(YOUR OBJECTIVE)
Filter the data for lines with the word "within", then copy every line so identified.
= = = = =
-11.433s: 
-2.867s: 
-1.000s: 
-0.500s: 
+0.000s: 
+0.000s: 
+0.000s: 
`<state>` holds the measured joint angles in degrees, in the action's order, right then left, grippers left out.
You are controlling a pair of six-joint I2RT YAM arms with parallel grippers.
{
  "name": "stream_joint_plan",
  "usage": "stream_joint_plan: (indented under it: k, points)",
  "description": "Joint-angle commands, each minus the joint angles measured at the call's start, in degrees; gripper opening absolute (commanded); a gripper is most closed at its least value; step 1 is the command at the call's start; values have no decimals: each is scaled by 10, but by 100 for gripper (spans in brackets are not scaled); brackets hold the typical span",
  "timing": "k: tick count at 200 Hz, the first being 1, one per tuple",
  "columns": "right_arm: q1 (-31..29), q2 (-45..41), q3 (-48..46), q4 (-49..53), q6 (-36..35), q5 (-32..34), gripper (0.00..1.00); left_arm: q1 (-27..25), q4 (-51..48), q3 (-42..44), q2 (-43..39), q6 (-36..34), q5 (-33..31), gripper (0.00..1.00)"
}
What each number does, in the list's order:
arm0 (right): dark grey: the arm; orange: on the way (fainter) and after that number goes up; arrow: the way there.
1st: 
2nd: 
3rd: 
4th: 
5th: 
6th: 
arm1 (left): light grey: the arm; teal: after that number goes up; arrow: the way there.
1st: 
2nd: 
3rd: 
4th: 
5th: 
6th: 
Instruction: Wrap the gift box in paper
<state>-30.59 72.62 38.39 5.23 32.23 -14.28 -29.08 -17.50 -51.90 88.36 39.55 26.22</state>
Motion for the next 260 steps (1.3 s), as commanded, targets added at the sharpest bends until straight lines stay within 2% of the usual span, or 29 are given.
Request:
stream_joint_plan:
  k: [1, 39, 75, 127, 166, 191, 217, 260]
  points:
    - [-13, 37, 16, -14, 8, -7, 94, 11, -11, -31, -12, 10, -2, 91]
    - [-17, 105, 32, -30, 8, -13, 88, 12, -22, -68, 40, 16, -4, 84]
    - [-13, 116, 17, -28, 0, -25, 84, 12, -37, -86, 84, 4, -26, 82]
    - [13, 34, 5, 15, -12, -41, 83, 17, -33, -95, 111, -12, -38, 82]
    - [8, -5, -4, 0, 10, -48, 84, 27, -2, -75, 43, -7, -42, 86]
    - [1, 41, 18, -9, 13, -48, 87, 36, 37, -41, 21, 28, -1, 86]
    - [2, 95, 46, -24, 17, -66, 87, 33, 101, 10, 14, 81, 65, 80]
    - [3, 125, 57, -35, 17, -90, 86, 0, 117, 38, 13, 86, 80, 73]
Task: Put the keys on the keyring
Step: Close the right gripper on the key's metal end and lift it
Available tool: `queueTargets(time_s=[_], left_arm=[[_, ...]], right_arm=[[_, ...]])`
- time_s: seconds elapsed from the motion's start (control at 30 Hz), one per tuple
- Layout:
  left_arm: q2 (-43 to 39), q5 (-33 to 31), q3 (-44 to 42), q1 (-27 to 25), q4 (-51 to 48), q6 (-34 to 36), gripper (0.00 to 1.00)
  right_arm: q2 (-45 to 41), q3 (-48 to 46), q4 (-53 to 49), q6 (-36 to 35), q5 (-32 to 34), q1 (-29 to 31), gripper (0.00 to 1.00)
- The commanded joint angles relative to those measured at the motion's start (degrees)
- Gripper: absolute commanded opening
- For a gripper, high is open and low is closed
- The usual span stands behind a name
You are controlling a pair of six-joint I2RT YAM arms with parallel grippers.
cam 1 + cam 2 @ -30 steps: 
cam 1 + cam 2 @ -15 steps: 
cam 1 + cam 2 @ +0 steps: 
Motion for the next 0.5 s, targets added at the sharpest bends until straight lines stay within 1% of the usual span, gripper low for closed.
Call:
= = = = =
(FINISHED TASK)
Motion for the next 260 steps (1.3 s), as commanded, targets added at the sharpest bends until straight lines stay within 2% of the usual span, or 29 are given.
Motion for the next 0.5 s, targets added at the sharpest bends until straight lines stay within 1% of the usual span, gripper low for closed.

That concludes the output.